Five African-American women say they were subject to racial and gender discrimination after a man claiming to be the owner of a golf course called the police on them for playing too slow.
According to a Sunday report by the York Daily Record, Sandra Thompson; Myneca Ojo; Sandra Harrison, Carolyn Dow; and Karen Crosby were initially told they weren’t keeping up with the pace of play by Steve Chronister, apparently the self-professed owner of Grandview Golf Club in Dover Township, Pennsylvania. (As it turns out, Steve Chronister is not the club’s owner, but apparently serves in some sort of an advisory role, according to a statement from Grandview’s co-owner. He is also a former York County commissioner.)
Then the women were given another excuse: that they took too long in between the first and second halves of the golf course. After the second excuse, the women were asked to leave, offered a refund on their membership fees, and the police were called on them. They didn’t buy the excuses, believing the treatment to be racially motivated.
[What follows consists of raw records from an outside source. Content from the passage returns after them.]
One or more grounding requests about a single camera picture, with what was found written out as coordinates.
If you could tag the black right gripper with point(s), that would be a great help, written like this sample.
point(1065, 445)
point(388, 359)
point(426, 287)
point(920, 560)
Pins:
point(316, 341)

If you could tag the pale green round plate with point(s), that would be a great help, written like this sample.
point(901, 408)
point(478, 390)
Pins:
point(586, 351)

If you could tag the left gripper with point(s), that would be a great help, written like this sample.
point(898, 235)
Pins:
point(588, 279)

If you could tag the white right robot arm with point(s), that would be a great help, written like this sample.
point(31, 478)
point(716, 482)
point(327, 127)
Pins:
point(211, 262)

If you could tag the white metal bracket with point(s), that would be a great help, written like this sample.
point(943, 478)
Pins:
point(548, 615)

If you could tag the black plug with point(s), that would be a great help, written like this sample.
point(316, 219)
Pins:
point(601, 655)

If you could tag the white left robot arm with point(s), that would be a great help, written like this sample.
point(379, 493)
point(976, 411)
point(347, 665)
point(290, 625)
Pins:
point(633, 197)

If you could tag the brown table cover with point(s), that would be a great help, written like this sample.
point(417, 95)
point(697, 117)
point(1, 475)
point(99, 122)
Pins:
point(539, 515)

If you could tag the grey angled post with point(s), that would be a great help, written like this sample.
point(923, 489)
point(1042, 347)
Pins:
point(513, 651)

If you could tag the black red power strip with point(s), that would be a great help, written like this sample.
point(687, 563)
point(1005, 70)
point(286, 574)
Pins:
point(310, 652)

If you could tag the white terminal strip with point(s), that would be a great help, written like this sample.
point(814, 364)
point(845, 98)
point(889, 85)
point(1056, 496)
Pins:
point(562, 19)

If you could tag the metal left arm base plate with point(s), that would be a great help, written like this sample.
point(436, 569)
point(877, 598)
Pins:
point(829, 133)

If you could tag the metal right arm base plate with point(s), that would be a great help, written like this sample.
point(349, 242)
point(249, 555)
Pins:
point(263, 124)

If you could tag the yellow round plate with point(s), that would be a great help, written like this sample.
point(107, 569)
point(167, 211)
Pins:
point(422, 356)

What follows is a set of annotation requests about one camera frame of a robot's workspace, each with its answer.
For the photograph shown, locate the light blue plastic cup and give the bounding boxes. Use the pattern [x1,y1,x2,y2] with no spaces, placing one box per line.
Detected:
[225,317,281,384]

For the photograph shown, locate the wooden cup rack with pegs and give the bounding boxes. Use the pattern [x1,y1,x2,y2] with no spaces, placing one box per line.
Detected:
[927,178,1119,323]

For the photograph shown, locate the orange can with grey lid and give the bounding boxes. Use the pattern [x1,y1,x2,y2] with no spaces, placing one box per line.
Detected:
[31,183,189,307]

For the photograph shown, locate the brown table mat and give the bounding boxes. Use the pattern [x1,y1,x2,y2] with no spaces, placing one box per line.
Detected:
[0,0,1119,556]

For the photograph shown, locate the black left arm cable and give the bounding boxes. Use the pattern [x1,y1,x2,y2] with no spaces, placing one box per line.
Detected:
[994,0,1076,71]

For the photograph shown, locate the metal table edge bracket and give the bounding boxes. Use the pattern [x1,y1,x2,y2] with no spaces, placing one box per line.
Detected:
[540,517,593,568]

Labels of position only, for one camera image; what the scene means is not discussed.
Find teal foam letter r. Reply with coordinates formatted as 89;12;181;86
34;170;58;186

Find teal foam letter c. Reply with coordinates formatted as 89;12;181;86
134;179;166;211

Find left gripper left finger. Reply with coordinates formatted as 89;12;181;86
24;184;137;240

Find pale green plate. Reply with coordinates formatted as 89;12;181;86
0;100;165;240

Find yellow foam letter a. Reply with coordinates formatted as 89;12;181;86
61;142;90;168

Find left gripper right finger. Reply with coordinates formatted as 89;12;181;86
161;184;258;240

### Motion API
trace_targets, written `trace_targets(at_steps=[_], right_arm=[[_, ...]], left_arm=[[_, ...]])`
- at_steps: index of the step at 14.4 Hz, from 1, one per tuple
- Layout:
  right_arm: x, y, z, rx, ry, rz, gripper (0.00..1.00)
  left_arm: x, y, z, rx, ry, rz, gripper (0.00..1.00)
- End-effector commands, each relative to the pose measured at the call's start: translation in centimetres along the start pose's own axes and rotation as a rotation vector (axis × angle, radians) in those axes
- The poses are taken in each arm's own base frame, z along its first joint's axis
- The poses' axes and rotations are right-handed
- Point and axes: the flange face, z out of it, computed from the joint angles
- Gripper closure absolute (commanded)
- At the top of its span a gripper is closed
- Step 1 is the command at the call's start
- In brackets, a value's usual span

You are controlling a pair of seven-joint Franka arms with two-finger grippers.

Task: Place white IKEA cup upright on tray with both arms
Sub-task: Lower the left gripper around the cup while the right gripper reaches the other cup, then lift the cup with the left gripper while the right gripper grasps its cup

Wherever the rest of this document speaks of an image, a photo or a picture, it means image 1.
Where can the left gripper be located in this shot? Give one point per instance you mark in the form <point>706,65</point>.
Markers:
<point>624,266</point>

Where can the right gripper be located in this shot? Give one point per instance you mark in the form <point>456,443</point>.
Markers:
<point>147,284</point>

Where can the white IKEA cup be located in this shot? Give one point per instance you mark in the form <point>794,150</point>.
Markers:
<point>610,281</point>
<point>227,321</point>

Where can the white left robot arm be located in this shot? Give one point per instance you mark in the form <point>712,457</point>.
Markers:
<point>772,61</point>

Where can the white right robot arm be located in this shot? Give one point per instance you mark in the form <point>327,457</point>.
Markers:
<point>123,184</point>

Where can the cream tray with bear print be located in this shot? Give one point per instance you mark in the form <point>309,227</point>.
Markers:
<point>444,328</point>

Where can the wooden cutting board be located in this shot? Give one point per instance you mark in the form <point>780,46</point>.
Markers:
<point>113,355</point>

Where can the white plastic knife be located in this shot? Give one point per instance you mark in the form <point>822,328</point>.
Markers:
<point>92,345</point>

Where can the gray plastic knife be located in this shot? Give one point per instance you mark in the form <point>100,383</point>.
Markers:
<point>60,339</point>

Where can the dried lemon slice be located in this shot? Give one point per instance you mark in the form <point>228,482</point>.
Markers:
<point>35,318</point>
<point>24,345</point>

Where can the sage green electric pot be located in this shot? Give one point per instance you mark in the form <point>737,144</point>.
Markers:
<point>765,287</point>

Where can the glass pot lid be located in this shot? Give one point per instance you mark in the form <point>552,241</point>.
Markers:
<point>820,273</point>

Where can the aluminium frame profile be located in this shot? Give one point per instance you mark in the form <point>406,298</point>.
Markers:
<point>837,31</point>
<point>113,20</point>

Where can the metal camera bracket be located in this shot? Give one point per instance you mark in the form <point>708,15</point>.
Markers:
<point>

“I felt we were discriminated against. It was a horrific experience,” Ojo told the Record.
After that experience, three of the women left because they felt traumatized by the alleged harassment. When police finally arrived, only Thompson and Ojo remained to tell their side of the story. In the end, no one was arrested, no charges were filed, and everyone simply left the golf course.
Northern York County Regional Police Chief Mark Bentzel said, “No result on our end, no action. We were called there for an issue. The issue did not warrant any charges. All parties left, and we left as well.”
In video of the confrontation posted by Thompson, a group of white men can be seen and heard accosting the remaining members of her group. A man in sunglasses–who identifies himself as Jordan Chronister–frequently mocks the women as they protest the treatment they’ve received.
Grandview’s actual co-owner, JJ Chronister–Steven Chronister’s daughter and Jordan Chronister’s wife–released a statement on Sunday expressing regret over the turn of events. She said:
[The incident] does not reflect our organization’s values or our commitment to delivering a welcoming environment for everyone. We are disappointed that this situation occurred and regret that our members were made to feel uncomfortable in any way.
A second statement from JJ Chronister on Monday, however, took a slightly different approach: reiterating the original complaint made against the women by her father and others at the scene. This second statement read, in part:
We spoke with them once about pace of play and then spoke with them a second time. During the second conversation we asked members to leave as per our policy noted on the scorecard, voices escalated, and police were called to ensure an amicable resolution.
The younger Chronister also says she reached out to all of the women who were asked to leave and wanted to meet with them in order to make sure nothing similar to their experience happens again. The women declined the Sunday meeting but were open to meeting sometime in the future.
In response to the offer, Ojo said, “[T]here’s no new development; we’ll let her know. We just haven’t figured out the time, the approach … It does need to come to some conclusion.”
The women who were singled out are members of a York County women’s group known as Sisters in the Fairway. The decade-plus-old group is comprised of experienced female golfers who have played at golf courses across the country.